■ **Data extract**

────────────────────

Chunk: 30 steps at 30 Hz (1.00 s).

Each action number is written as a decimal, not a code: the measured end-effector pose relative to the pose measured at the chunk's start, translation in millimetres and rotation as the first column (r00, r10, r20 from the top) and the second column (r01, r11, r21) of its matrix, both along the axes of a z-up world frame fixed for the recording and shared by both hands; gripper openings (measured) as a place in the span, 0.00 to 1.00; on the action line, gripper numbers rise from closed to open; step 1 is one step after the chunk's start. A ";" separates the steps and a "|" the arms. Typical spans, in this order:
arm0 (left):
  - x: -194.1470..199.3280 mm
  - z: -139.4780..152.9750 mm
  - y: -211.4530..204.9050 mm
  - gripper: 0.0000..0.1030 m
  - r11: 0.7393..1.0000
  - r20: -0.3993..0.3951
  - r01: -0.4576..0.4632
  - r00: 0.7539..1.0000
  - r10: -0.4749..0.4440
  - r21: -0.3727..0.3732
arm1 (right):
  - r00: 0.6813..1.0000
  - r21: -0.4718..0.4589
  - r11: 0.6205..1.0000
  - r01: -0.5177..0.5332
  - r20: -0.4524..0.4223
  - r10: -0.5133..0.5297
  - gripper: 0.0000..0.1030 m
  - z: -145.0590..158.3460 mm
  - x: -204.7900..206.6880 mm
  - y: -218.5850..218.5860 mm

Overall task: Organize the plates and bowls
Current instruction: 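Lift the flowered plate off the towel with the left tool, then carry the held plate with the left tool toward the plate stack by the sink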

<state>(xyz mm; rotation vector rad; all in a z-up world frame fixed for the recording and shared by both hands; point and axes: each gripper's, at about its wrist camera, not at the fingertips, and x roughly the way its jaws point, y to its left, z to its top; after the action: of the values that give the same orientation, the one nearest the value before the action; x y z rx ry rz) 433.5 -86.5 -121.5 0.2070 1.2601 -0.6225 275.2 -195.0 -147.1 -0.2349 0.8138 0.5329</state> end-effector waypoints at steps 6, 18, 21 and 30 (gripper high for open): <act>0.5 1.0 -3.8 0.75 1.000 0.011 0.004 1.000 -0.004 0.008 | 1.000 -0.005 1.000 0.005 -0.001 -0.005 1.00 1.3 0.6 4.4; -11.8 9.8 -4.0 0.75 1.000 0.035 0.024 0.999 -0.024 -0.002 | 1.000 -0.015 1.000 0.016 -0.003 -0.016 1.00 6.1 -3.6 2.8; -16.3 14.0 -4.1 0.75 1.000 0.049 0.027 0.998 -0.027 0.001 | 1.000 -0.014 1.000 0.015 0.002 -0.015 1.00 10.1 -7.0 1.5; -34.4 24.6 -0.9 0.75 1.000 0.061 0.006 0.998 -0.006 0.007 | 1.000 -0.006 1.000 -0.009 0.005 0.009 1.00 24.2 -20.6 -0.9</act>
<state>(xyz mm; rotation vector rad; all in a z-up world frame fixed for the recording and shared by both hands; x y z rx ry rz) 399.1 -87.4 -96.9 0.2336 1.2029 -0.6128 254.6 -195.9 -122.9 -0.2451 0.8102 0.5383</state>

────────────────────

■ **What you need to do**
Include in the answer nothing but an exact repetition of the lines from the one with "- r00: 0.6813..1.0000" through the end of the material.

■ **Answer to the problem**
  - r00: 0.6813..1.0000
  - r21: -0.4718..0.4589
  - r11: 0.6205..1.0000
  - r01: -0.5177..0.5332
  - r20: -0.4524..0.4223
  - r10: -0.5133..0.5297
  - gripper: 0.0000..0.1030 m
  - z: -145.0590..158.3460 mm
  - x: -204.7900..206.6880 mm
  - y: -218.5850..218.5860 mm

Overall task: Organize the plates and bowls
Current instruction: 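Lift the flowered plate off the towel with the left tool, then carry the held plate with the left tool toward the plate stack by the sink
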
<state>(xyz mm; rotation vector rad; all in a z-up world frame fixed for the recording and shared by both hands; point and axes: each gripper's, at about its wrist camera, not at the fingertips, and x roughly the way its jaws point, y to its left, z to its top; after the action: of the values that give the same orientation, the one nearest the value before the action; x y z rx ry rz) 433.5 -86.5 -121.5 0.2070 1.2601 -0.6225 275.2 -195.0 -147.1 -0.2349 0.8138 0.5329</state> end-effector waypoints at steps 6, 18, 21 and 30 (gripper high for open): <act>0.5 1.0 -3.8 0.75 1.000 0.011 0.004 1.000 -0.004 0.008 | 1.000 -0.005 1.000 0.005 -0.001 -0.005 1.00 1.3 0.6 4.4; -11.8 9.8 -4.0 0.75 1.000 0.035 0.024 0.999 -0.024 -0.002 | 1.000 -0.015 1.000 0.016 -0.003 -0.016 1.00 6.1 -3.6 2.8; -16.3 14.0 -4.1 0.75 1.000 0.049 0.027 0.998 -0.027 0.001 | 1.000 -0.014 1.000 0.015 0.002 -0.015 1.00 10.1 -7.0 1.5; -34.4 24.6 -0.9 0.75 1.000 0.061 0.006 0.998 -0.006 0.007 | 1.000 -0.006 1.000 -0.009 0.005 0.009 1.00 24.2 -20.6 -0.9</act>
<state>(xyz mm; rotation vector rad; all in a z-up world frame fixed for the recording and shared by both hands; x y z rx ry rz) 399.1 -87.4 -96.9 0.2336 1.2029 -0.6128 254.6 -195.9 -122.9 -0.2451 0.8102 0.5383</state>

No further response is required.